EricJMarti / inventory-hunter

⚡️ Get notified as soon as your next CPU, GPU, or game console is in stock
MIT License
1.12k stars 263 forks source link

help euro € price problem amazon letters: & n b s p ; #54

Closed Metus88 closed 3 years ago

Metus88 commented 3 years ago

I read about change Dockerfile but with euro there is a problem on amazon France Italy Germany and all the country with euro€value: The price contain strange characters 19,99 € example: <span id="price_inside_buybox" class="a-size-medium a-color-price"> 19,99&nbsp;€ </span>

And the program tells me that it's not able to convert in float the string of the price.

I edited en_US.UTF-8 to it_IT.UTF-8 or fr or gr but it didn't work.

Someone managed to make it work with € ? Thanks

bibik92 commented 3 years ago

I'm having the same problem too.

Pipodi commented 3 years ago

It's not that simple. The locale must be changed to it_IT.UTF-8, yes, but you need to change some code too. I'm no Python expert, but I currently have a Docker container scaping Amazon for 2080 that are currently on stock and I'm receiving the notifications on my Discord server.

You have to remove the &nbsp; HTML entity using html.unescape() (I've added it to the price_str in common.py file). Then you have to change strings corresponding to "add to cart" to "aggiungi al carrello" in some parts of the code.

After that, re-build the container and create your config. I've tested it on Amazon.it only, I'll try and test it on other domains tomorrow if I have some spare time, but it should work for every Euro country. But you have to translate every string in every language you want to scrape.

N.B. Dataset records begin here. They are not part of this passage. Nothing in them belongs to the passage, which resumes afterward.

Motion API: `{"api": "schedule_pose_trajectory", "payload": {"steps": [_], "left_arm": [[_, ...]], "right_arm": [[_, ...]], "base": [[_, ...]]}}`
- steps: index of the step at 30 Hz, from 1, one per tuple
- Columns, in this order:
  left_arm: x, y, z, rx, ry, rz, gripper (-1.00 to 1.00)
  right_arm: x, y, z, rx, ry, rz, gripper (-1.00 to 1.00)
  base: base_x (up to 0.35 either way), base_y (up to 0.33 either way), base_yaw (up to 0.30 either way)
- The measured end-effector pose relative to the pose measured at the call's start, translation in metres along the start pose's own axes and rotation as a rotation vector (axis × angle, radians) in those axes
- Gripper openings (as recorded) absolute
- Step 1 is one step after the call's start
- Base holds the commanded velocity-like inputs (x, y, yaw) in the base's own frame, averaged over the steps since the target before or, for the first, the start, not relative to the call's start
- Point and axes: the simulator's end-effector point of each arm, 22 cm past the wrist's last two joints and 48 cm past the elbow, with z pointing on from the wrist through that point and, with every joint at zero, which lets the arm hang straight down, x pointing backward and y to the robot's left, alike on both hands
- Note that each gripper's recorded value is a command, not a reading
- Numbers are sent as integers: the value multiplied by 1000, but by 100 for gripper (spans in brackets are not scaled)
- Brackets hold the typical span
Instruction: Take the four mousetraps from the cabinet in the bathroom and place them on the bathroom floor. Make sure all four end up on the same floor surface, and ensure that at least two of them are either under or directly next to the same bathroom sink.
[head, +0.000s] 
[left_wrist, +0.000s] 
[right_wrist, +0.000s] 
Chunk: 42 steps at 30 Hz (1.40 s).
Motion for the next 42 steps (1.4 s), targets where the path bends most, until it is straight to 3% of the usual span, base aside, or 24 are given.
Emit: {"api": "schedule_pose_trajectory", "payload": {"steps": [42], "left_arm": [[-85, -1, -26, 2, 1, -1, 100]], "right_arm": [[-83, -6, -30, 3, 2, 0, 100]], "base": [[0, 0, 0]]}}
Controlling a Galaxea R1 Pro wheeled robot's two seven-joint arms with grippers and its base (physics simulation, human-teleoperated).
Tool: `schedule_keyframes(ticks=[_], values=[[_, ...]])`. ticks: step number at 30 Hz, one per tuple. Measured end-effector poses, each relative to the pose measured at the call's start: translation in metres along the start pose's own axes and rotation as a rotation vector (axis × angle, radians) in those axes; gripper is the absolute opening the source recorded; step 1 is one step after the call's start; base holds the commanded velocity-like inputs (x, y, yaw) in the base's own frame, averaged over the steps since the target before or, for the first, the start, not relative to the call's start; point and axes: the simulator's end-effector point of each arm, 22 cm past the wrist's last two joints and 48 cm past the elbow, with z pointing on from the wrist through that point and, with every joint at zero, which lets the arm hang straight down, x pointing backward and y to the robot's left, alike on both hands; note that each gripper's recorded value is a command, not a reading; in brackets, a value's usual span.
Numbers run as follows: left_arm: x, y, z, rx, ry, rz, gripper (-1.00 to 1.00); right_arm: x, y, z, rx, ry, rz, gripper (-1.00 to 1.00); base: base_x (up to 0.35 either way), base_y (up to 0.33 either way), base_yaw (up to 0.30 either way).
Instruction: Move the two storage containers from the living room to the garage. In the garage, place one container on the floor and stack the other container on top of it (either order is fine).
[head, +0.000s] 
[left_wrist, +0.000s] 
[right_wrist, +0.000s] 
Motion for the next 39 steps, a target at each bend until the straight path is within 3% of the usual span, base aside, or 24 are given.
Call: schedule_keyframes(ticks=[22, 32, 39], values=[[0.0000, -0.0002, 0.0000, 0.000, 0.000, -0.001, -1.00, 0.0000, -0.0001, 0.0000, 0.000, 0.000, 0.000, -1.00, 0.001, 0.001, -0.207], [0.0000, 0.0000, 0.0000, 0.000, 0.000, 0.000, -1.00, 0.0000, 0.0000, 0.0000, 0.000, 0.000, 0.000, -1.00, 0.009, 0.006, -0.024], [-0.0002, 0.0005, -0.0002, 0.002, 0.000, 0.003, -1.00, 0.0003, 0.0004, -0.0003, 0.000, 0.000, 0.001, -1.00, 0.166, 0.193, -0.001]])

Metus88 commented 3 years ago

It's not that simple. The locale must be changed to it_IT.UTF-8, yes, but you need to change some code too. I'm no Python expert, but I currently have a Docker container scaping Amazon for 2080 that are currently on stock and I'm receiving the notifications on my Discord server.

You have to remove the &nbsp; HTML entity using html.unescape() (I've added it to the price_str in common.py file). Then you have to change strings corresponding to "add to cart" to "aggiungi al carrello" in some parts of the code.

After that, re-build the container and create your config. I've tested it on Amazon.it only, I'll try and test it on other domains tomorrow if I have some spare time, but it should work for every Euro country. But you have to translate every string in every language you want to scrape.

Thanks a lot! Could you share (or copy) your common.py file?

Pipodi commented 3 years ago

If you are not in a hurry to grab yourself some GPUs (believe me, I wish I could have bought a 3080 FE when I had a chance), I suggest you to wait until @EricJMarti implements the internationalization framework. But if you want I can fork the repo and "maintain" an ad-hoc solution.

Metus88 commented 3 years ago

@Pipodi If you can share I will happy, because I'm trying to use html.unescape() but without success. (I'm noob).

        price_str = tag if isinstance(tag, str) else tag.text.strip()
        price_str = html.unescape(price_str)

For the "add to cart" problem I edited:

Pipodi commented 3 years ago

Ok, this is what I've changed.

Dockerfile

ENV LC_ALL it_IT.UTF-8
ENV LANG it_IT.UTF-8
ENV LANGUAGE it_IT.UTF-8

src/scraper/common.py

line 33-34

price_str = tag if isinstance(tag, str) else tag.text.strip()
price_str = html.unescape(price_str).strip()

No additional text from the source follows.